As you have felt more and more attacked by his lies and deceptions you will have protected yourself emotionally, been ready for the next lie and the next hurtful comment. Sealed up the access points if you like. 

Try relaxing, using open body language and listen but in a detached way. You may be surprised how powerful you feel.


----------



## Mavash. (Jan 26, 2012)

Married to a high ranking officer. Polys are indeed accurate.


----------



## So Sad Lady (Aug 31, 2012)

Regardless if poly's are accurate or not, you already knew in your heart and soul what you believed, on some level...And you've been just lingering in this land of "not knowing what to believe"...Now that you have what you need, you can plan the next step with more confidence. 
As others have said here, no matter what path you choose, take care of yourself and those kids - the marriage wasn't a total loss, you are so lucky to have them. 

I'm so sorry for what you're going through. 

He's the one that will suffer the most in the end.


----------



## Cherry (Sep 23, 2009)

Mavash. said:


> Married to a high ranking officer.
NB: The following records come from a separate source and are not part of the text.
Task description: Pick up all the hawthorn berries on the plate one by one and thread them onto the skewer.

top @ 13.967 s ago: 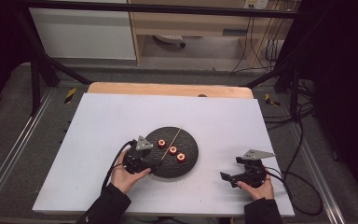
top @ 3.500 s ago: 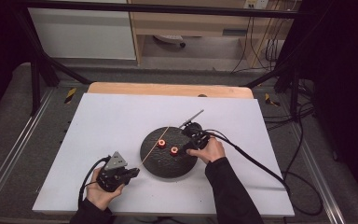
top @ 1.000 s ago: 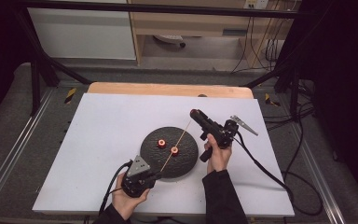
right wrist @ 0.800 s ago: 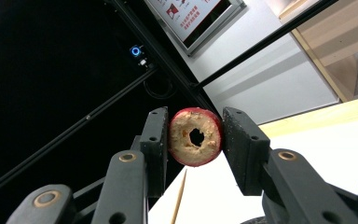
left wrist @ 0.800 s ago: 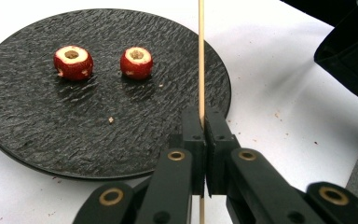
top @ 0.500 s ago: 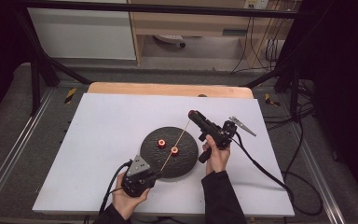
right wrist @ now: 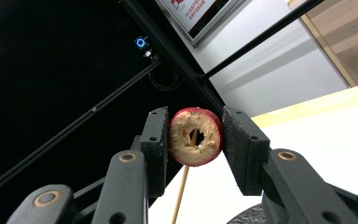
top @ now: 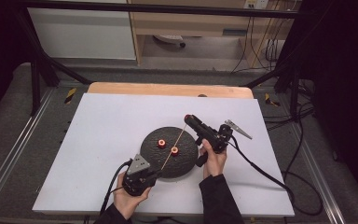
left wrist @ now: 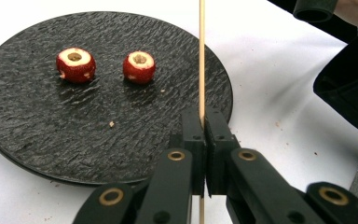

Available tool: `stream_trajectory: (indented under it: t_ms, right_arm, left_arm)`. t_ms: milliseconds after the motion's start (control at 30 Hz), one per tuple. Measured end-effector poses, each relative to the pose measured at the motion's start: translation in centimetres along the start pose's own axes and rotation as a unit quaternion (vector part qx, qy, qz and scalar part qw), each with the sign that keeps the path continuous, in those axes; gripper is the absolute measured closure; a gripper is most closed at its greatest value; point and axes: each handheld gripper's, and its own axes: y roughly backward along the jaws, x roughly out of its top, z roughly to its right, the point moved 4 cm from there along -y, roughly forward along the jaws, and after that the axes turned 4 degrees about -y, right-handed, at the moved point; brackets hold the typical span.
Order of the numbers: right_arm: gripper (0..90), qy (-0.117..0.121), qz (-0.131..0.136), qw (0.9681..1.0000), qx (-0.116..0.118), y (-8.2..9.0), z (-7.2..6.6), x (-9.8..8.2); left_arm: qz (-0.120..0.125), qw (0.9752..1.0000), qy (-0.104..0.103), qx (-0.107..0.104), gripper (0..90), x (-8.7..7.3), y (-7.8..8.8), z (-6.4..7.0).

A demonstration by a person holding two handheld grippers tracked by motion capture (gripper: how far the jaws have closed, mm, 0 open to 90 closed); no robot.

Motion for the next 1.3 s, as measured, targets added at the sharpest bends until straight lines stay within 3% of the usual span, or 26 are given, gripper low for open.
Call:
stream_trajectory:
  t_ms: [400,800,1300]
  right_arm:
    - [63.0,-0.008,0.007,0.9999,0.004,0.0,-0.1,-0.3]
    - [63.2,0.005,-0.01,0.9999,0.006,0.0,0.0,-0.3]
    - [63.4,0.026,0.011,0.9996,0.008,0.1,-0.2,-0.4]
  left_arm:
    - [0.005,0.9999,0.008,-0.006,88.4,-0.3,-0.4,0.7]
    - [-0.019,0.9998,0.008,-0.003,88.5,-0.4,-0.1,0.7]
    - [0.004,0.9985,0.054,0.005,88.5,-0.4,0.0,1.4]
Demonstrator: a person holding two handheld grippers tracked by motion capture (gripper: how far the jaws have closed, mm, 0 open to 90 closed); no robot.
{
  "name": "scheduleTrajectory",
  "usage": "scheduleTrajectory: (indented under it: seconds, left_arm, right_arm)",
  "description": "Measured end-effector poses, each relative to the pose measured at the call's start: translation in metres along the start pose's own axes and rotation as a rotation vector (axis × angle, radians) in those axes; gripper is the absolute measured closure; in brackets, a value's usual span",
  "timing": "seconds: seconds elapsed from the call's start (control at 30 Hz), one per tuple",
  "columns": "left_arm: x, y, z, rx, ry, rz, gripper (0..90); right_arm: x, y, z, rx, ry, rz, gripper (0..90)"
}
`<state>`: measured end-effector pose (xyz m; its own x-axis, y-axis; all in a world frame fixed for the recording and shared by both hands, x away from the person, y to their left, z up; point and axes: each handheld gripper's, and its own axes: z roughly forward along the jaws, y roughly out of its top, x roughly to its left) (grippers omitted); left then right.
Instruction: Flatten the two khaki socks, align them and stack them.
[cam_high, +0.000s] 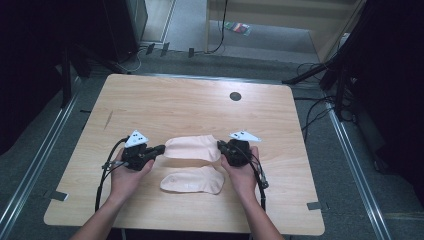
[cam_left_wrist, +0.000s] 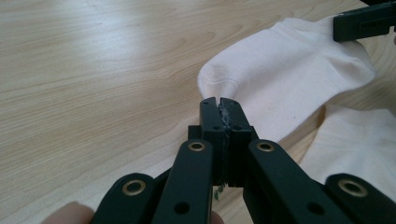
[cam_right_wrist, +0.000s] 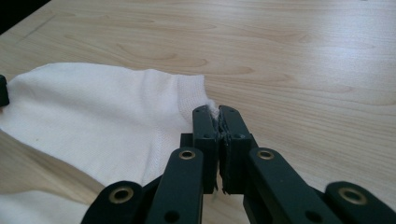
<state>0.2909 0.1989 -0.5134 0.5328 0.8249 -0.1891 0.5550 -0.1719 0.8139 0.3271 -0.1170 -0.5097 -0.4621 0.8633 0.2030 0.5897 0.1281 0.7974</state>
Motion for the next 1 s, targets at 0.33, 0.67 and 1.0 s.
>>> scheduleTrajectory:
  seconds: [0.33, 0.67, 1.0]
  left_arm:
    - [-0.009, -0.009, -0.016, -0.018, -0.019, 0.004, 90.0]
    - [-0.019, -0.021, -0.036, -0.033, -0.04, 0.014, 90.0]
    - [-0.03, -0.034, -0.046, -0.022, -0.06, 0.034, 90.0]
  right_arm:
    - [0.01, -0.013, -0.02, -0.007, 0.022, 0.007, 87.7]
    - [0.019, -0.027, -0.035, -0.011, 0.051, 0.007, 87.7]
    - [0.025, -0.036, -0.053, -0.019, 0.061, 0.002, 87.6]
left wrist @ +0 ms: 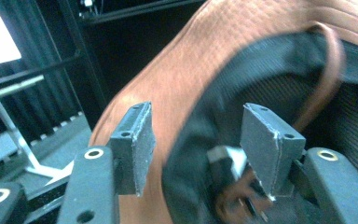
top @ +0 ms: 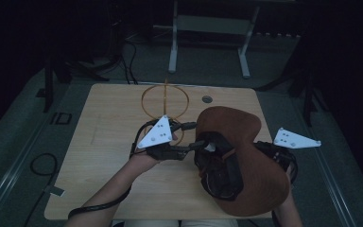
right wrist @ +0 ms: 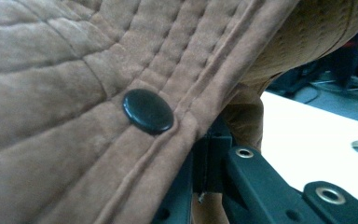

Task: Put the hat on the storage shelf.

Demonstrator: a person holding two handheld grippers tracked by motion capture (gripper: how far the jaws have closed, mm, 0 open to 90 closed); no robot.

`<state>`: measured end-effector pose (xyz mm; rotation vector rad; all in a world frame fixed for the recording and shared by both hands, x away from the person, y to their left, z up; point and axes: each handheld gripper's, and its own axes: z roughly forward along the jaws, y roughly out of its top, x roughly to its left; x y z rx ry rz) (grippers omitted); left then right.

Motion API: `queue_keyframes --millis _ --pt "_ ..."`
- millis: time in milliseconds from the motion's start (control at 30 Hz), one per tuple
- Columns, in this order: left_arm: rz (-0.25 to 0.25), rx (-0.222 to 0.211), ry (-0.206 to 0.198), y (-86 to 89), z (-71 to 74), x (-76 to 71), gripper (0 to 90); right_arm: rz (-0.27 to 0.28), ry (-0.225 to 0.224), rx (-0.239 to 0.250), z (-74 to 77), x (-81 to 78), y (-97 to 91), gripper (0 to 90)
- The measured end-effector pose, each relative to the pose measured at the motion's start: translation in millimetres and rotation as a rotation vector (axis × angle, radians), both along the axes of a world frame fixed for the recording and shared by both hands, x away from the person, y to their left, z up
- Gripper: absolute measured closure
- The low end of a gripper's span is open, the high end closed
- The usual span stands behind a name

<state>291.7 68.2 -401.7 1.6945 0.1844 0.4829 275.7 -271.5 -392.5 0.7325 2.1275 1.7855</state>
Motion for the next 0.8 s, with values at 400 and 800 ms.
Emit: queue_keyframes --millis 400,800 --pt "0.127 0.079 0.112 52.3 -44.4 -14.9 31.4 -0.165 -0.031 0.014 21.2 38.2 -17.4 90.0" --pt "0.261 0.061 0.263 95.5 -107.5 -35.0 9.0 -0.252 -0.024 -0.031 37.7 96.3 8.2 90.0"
Polys are indeed accurate.


It depends on a lot of things though.. my H passed one that actually would've resulted in a probation violation if he had failed. Some questions had to do with drinking.. we drank a lot during his probation (yes, we were stupid).. each time he was asked about drinking, he would pass as having not drank. This was on two seperate exams six months apart. 

I chalk it up to him being a damn good liar


----------